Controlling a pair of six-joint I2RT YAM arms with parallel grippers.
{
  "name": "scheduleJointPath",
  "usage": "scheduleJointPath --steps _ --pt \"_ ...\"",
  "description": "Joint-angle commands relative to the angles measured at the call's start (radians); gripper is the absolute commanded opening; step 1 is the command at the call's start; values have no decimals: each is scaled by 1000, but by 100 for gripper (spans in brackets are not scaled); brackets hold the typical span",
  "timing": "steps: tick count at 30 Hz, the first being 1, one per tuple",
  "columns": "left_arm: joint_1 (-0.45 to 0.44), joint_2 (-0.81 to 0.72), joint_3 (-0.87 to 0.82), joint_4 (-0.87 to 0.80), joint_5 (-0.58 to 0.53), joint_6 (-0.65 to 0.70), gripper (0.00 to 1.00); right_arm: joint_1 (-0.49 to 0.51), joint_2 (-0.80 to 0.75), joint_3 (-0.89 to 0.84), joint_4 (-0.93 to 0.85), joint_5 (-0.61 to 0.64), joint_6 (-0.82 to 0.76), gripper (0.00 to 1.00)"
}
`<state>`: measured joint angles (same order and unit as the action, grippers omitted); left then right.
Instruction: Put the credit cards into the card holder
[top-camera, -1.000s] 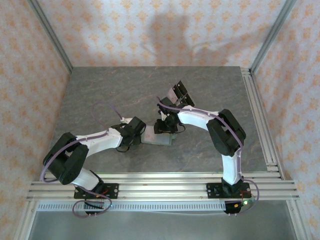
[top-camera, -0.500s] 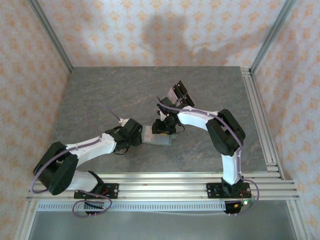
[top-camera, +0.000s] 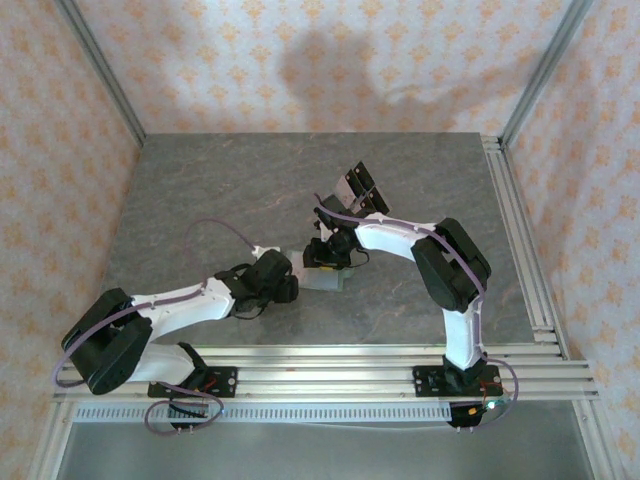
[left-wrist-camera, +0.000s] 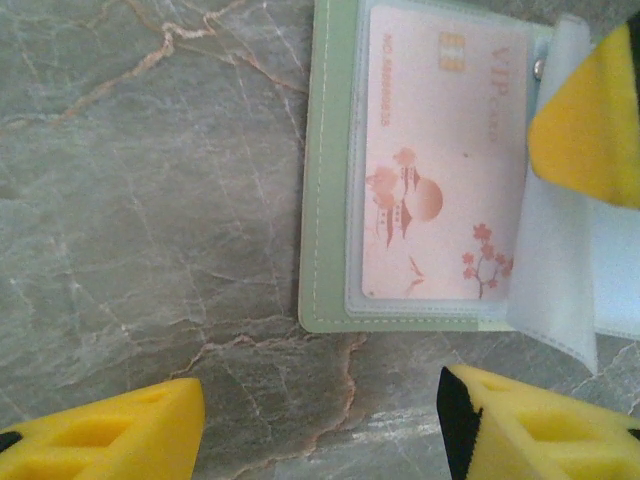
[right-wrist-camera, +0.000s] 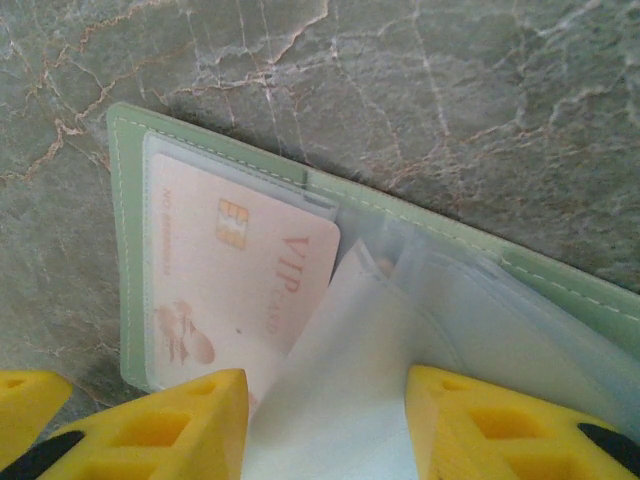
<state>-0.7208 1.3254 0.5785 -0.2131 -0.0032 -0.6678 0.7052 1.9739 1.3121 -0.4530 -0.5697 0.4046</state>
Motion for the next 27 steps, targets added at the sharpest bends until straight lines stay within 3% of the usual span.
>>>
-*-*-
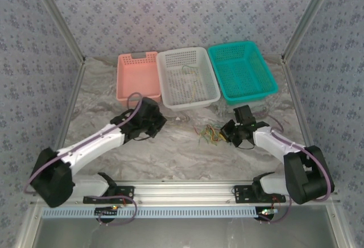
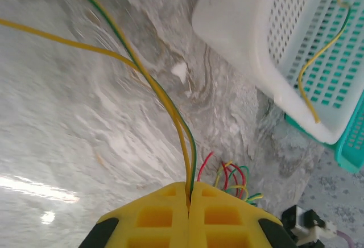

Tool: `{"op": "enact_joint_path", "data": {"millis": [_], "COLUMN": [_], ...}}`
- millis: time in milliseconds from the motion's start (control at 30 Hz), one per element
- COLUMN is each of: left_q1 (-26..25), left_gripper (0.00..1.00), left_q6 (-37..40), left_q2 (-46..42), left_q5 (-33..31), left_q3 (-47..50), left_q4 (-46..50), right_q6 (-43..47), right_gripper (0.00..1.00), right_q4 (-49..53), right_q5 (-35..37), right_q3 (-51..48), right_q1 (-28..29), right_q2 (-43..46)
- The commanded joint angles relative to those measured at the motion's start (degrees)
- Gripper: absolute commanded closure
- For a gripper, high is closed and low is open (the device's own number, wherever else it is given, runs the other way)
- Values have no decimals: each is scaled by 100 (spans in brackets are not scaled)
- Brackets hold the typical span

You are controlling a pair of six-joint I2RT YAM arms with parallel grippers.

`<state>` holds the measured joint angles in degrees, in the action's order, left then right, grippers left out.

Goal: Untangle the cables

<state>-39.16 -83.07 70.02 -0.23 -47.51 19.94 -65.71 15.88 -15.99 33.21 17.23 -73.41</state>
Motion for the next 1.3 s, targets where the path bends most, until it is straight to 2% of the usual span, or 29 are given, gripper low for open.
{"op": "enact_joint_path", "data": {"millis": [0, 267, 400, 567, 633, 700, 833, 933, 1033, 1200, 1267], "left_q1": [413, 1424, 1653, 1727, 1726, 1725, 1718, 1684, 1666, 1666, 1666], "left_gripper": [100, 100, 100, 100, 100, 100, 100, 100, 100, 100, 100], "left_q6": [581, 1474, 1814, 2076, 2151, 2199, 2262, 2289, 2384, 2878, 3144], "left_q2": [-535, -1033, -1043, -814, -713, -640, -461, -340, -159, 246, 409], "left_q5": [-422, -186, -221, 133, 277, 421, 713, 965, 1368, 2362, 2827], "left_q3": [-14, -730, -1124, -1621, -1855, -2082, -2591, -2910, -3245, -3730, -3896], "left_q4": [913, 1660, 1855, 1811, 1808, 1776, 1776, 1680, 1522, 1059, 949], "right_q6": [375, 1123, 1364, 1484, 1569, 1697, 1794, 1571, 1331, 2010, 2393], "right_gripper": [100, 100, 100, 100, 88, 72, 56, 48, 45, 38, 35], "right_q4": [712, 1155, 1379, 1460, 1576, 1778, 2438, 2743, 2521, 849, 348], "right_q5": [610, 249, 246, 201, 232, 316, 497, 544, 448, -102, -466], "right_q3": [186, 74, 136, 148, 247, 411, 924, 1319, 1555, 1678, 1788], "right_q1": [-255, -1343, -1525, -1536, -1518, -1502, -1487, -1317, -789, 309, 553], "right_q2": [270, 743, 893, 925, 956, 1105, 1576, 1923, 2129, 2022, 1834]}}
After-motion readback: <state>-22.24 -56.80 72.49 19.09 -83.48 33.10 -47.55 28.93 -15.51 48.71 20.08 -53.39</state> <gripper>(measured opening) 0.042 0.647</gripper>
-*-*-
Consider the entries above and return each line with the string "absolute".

  "description": "Joint-angle commands relative to the angles measured at the call's start (radians); gripper is the absolute commanded opening; step 1 is the command at the call's start; values have no decimals: each is scaled by 1000, but by 100 for gripper (spans in brackets are not scaled); brackets hold the typical span",
- Gripper: absolute commanded closure

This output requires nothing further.